◆ Input data:
======

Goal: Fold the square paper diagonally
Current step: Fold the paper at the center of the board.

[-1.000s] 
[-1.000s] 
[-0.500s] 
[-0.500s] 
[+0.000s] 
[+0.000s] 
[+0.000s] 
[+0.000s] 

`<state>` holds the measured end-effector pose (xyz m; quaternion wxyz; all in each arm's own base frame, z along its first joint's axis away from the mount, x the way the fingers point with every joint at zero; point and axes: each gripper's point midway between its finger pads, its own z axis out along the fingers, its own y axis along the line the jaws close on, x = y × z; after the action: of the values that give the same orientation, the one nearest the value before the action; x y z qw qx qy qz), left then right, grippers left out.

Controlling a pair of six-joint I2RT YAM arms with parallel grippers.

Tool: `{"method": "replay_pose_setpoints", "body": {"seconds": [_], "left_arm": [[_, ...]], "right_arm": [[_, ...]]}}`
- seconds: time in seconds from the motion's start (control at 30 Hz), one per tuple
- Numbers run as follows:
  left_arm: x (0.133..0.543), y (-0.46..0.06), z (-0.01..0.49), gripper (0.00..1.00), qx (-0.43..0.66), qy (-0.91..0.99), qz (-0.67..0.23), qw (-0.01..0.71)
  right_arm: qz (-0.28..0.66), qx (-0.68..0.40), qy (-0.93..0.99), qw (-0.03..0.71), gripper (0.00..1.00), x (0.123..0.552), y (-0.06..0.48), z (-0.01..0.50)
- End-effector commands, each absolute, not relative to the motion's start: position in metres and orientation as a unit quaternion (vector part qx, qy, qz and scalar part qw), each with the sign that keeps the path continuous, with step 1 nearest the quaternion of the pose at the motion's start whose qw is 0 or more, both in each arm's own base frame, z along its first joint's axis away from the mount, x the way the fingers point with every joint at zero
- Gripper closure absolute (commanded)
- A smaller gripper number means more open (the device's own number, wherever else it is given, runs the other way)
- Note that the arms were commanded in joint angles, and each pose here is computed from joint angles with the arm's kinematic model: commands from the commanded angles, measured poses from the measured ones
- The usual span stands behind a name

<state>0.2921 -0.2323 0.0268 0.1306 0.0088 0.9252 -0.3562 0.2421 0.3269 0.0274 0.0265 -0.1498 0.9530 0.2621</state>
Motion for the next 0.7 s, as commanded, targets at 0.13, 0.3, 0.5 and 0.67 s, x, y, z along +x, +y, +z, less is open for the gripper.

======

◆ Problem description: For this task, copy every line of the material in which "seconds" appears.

◆ Answer box:
Tool: `{"method": "replay_pose_setpoints", "body": {"seconds": [_], "left_arm": [[_, ...]], "right_arm": [[_, ...]]}}`
- seconds: time in seconds from the motion's start (control at 30 Hz), one per tuple

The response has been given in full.